[ASSIGNED TASK] Of the lines below, write out exactly those from the line with "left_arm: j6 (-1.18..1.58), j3" through the line with "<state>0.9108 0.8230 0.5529", both included, and skip the rest.

Dataset excerpts:
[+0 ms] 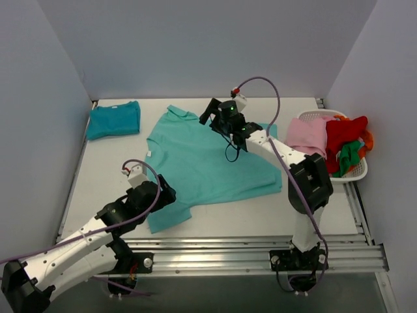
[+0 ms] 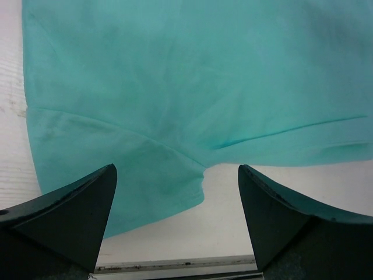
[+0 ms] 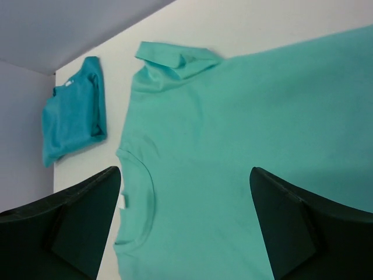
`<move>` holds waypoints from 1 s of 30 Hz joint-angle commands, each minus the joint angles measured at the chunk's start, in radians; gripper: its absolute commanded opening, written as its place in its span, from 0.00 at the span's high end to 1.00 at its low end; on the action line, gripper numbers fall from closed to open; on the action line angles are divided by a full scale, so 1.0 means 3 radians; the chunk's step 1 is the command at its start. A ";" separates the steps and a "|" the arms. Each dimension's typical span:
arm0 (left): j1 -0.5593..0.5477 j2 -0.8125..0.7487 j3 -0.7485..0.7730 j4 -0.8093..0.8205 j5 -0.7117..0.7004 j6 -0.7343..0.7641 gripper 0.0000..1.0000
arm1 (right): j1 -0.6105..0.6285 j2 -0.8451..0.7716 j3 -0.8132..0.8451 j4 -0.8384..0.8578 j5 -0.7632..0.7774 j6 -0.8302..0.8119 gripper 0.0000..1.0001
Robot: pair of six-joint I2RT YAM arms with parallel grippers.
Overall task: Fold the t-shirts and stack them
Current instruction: Flatten the tshirt out
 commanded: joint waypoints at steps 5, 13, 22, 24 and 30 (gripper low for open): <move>-0.0006 0.0043 0.0229 0.0409 -0.0318 0.0332 0.06 | -0.0034 0.1365 0.1548 0.0082 -0.0457 -0.0219 0.13; -0.0011 0.0212 -0.0047 0.0690 -0.0139 0.0256 0.05 | -0.0070 0.2211 0.2277 0.0700 -0.0857 -0.0091 0.17; -0.0027 0.0386 -0.0206 0.0782 -0.0057 0.0179 0.03 | -0.0065 0.2574 0.2578 0.1329 -0.0847 0.0118 0.22; -0.0032 0.0386 -0.0221 0.0762 -0.0057 0.0164 0.02 | -0.0060 0.2610 0.2574 0.1548 -0.0822 0.0190 0.22; -0.0032 0.0315 -0.0262 0.0680 -0.0098 0.0128 0.02 | -0.0055 0.2972 0.3043 0.1560 -0.0786 0.0399 0.24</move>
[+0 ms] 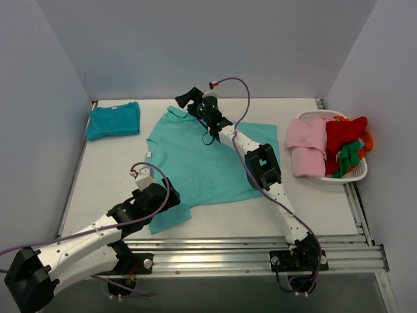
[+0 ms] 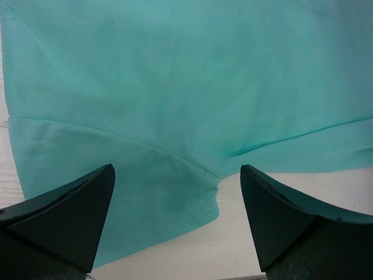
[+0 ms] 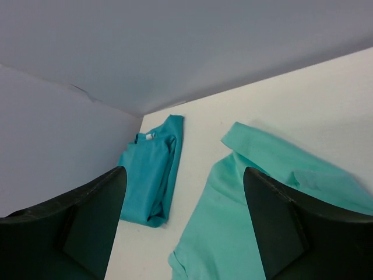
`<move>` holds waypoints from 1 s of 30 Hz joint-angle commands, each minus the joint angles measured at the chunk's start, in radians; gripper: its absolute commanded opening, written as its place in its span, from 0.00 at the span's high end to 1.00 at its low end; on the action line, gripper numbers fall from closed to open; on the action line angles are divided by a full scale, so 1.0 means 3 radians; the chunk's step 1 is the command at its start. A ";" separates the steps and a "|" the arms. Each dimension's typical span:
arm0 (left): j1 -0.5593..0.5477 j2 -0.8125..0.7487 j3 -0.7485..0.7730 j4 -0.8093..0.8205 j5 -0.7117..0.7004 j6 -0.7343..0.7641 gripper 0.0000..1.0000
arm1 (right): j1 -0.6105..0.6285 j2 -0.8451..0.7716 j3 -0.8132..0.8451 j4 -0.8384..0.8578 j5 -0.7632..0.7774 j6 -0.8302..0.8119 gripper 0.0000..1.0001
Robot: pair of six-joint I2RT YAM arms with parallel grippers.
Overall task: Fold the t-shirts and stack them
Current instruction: Flatten the tshirt out
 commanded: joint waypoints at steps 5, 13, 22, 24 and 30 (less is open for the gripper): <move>-0.0024 -0.0071 -0.0008 0.0005 -0.0060 -0.0054 0.02 | 0.0043 0.0471 0.0501 0.0290 0.0007 0.0313 0.25; -0.0029 0.0179 -0.0003 0.0168 -0.0045 -0.0079 0.01 | 0.0105 0.0553 0.0547 0.0285 0.0013 0.0344 0.25; -0.0060 0.0481 0.0059 0.0271 0.0021 -0.0171 0.00 | 0.0018 0.0624 0.0547 0.0244 0.0125 0.0343 0.25; -0.0075 0.0456 0.0054 0.0210 -0.0004 -0.0197 0.00 | -0.0048 0.0660 0.0552 0.0234 0.0186 0.0384 0.25; -0.0106 0.0211 -0.0013 -0.0026 -0.0132 -0.0315 0.00 | -0.0304 0.0798 0.0679 0.0111 0.0355 0.0471 0.25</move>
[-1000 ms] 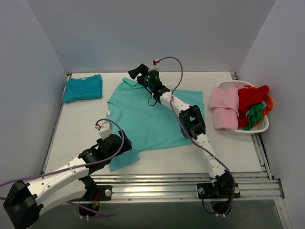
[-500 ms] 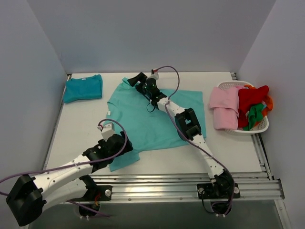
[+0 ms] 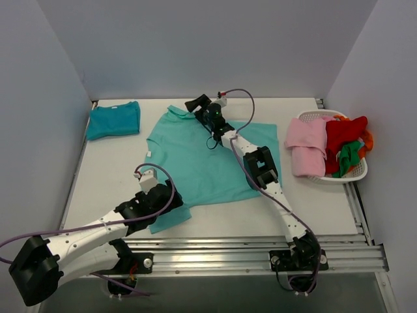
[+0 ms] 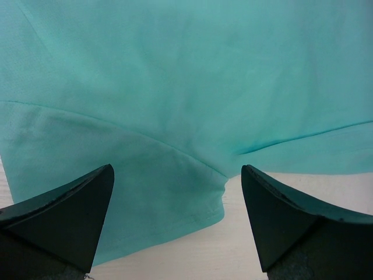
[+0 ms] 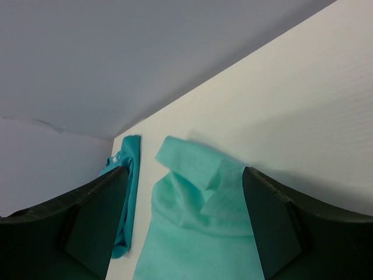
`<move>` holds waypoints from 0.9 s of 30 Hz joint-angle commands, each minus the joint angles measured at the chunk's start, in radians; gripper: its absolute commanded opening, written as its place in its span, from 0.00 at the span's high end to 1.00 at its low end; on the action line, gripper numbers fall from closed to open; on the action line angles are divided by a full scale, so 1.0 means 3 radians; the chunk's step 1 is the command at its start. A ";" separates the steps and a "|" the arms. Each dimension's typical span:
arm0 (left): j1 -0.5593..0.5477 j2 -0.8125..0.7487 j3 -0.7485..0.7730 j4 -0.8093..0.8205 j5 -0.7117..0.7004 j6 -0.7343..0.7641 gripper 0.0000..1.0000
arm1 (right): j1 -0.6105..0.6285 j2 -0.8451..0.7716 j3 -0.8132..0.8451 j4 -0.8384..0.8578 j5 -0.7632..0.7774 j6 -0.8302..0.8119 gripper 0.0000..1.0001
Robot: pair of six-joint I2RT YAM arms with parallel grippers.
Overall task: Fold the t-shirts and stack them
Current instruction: Flatten the tshirt out
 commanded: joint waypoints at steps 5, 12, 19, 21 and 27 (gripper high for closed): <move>-0.0021 -0.0198 -0.0047 -0.0182 -0.0186 -0.0171 0.00 | -0.0436 0.0110 0.0221 0.0038 0.0523 0.0012 0.25; -0.0046 -0.0198 -0.0104 -0.0258 -0.0216 -0.0284 0.06 | -0.0626 -0.0426 -0.0259 0.0462 0.0503 -0.0069 0.25; -0.0057 -0.0484 0.0356 -0.0530 -0.0702 0.0017 0.06 | -0.0503 -0.1433 -0.1291 0.0841 0.0089 -0.0162 0.25; -0.0051 -0.0510 0.0433 -0.0484 -0.0860 0.0170 0.05 | -0.0427 -0.1857 -0.1577 0.0847 0.0028 -0.0218 0.25; -0.0021 -0.0459 0.0699 -0.0427 -0.0876 0.0371 0.05 | -0.0222 -0.3115 -0.2799 0.0088 0.0420 -0.0530 0.24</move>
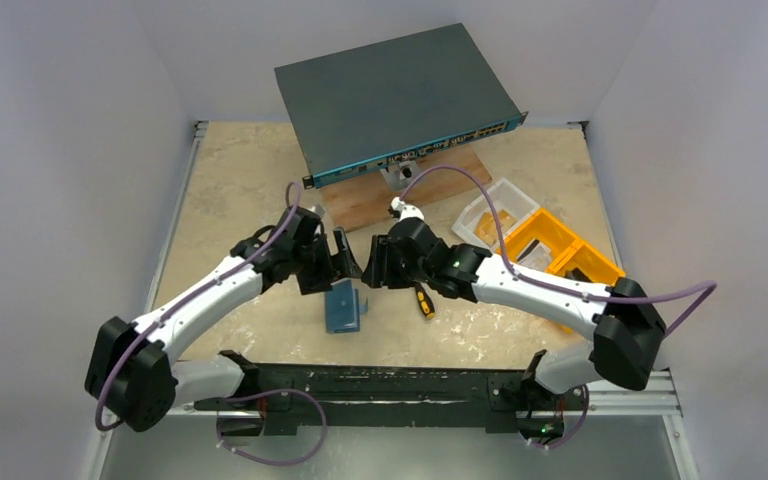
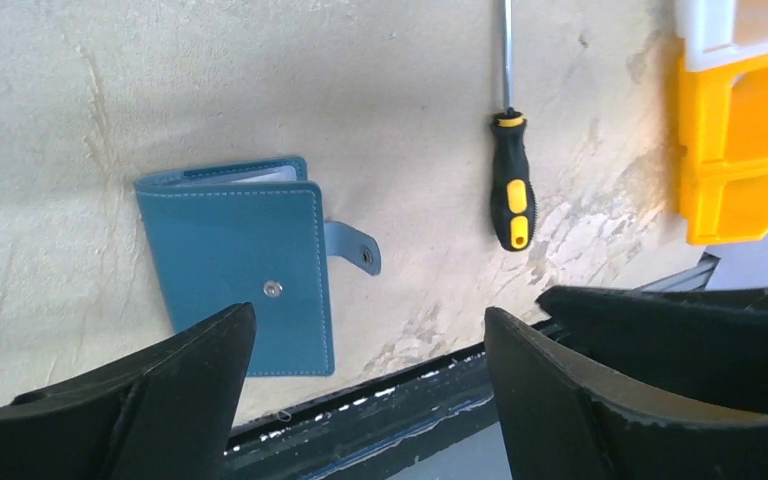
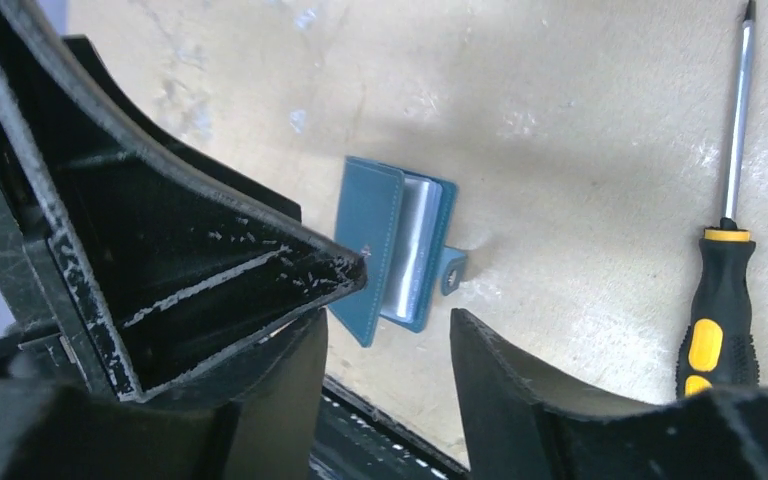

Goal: Take the credit cards out of the card holder
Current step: Close the card holder at the center of the board, then reset both arms

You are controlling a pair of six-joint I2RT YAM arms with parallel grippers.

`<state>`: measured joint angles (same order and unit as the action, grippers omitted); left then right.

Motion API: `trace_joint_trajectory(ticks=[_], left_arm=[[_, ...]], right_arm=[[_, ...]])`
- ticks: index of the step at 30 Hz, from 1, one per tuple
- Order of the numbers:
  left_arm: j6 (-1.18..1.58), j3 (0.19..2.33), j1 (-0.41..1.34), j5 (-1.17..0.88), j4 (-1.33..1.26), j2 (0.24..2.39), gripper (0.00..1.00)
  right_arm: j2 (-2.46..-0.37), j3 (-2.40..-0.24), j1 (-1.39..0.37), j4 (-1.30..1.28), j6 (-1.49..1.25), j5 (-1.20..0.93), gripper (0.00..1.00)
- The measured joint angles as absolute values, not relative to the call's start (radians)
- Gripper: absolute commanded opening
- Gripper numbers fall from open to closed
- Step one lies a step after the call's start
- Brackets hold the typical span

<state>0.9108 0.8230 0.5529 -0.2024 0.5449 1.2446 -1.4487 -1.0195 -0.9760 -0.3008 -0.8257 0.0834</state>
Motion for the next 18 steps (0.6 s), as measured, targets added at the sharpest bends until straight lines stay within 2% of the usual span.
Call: trace_joint_trajectory(ticks=[2, 6, 10, 18], left_arm=[[0.888, 0.826, 0.553, -0.191, 0.568, 1.194, 0.99], [0.839, 0.830, 0.553, -0.168, 0.621, 1.074, 1.00], [0.790, 0.863, 0.553, -0.120, 0.695, 0.958, 1.00], [0.709, 1.010, 0.553, 0.027, 0.836, 0.865, 1.00]], right_arm=[[-1.413, -1.027, -0.976, -0.307, -0.826, 0.098, 0.64], [-1.353, -1.034, -0.976, -0.311, -0.822, 0.132, 0.85], [-1.302, -1.040, -0.976, -0.317, -0.817, 0.176, 0.98], [-1.222, -1.040, -0.976, -0.318, -0.801, 0.250, 0.99]])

[EXPECTED ANSWER]
  left_arm: j6 (-1.18..1.58), j3 (0.19..2.33), j1 (-0.41..1.34), j5 (-1.17..0.88), j4 (-1.33..1.26), j2 (0.24..2.39), gripper (0.00..1.00)
  right_arm: j2 (-2.46..-0.37), j3 (-2.40..-0.24), j1 (-1.39..0.37), j4 (-1.30..1.28), j6 (-1.49..1.25), j5 (-1.20..0.93), gripper (0.00..1.00)
- The measured joint angles as absolute values, not relative to the call's start (radians)
- Gripper: absolute commanded opening
- Gripper numbers fall from open to closed
- Step one lies a step after the call's start
- Brackets hold the typical span

<state>0.9108 0.8230 0.5529 -0.2024 0.5449 1.2446 -1.4487 -1.0195 -0.9760 -0.3008 -0.8257 0.0834</state>

This output is finished.